— Brief —
Everything in the listing must be transcribed exactly, from the first line to the last.

— Data extract —
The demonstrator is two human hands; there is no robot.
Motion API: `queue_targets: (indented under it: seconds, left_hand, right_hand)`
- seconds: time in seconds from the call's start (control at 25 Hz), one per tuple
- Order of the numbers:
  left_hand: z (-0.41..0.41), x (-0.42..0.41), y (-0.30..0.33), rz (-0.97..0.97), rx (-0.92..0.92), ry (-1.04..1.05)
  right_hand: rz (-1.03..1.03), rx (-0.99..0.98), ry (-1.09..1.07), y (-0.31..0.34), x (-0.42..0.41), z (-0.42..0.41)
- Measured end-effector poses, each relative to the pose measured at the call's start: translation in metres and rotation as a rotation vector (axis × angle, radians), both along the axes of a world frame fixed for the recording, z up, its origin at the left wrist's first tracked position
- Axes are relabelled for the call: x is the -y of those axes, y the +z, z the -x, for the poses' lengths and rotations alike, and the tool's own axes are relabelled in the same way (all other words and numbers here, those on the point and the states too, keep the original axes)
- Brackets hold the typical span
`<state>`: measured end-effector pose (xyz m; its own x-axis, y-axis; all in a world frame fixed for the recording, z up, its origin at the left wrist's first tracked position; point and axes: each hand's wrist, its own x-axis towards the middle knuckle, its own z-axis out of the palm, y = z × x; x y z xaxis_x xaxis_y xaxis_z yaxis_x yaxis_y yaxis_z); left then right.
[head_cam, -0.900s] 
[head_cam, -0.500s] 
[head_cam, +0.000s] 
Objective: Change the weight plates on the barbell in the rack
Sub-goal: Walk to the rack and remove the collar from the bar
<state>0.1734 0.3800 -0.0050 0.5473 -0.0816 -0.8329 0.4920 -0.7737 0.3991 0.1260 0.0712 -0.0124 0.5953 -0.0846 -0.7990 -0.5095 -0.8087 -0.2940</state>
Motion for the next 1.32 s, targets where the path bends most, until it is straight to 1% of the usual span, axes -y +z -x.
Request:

— Your solution —
The demonstrator is two human hands; there is no robot.
Motion API: `queue_targets: (indented under it: seconds, left_hand, right_hand)`
- seconds: time in seconds from the call's start (control at 25 Hz), one per tuple
- Order of the numbers:
  left_hand: z (-0.41..0.41), x (-0.42..0.41), y (-0.30..0.33), rz (-0.97..0.97), rx (-0.92..0.92), ry (-1.04..1.05)
  right_hand: rz (-1.03..1.03), rx (-0.99..0.98), ry (-1.09..1.07), y (-0.31..0.34), x (-0.42..0.41), z (-0.42..0.41)
- Measured end-effector poses, each relative to the pose measured at the call's start: translation in metres and rotation as a rotation vector (axis × angle, radians), both along the axes of a world frame fixed for the recording, z up, its origin at the left wrist's first tracked position
- Axes are relabelled for the call: x is the -y of those axes, y the +z, z the -x, for the poses' lengths and rotations alike, and the tool's own axes are relabelled in the same way (all other words and numbers here, those on the point and the states too, keep the original axes)
- Brackets hold the typical span
`<state>`: measured end-effector pose (xyz m; its own x-axis, y-axis; all in a world frame fixed for the recording, z up, its origin at the left wrist's first tracked position; point and axes: each hand's wrist, its own x-axis towards the middle knuckle, its own z-axis out of the palm, y = z × x; x y z xaxis_x xaxis_y xaxis_z yaxis_x yaxis_y yaxis_z); left then right.
[head_cam, -0.900s] 
[head_cam, -0.500s] 
[head_cam, +0.000s] 
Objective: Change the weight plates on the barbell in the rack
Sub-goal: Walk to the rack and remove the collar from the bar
<state>0.1734 0.3800 -0.0050 0.5473 -0.0816 -0.8329 0.4920 -0.7737 0.3991 0.1260 0.0712 -0.0124 0.5953 -0.0846 -0.7990 -0.5095 -0.8087 -0.2940</state>
Motion for the next 1.32 s, targets where the path bends most, until it is straight to 1% of the usual span, axes -y +z -x.
Request:

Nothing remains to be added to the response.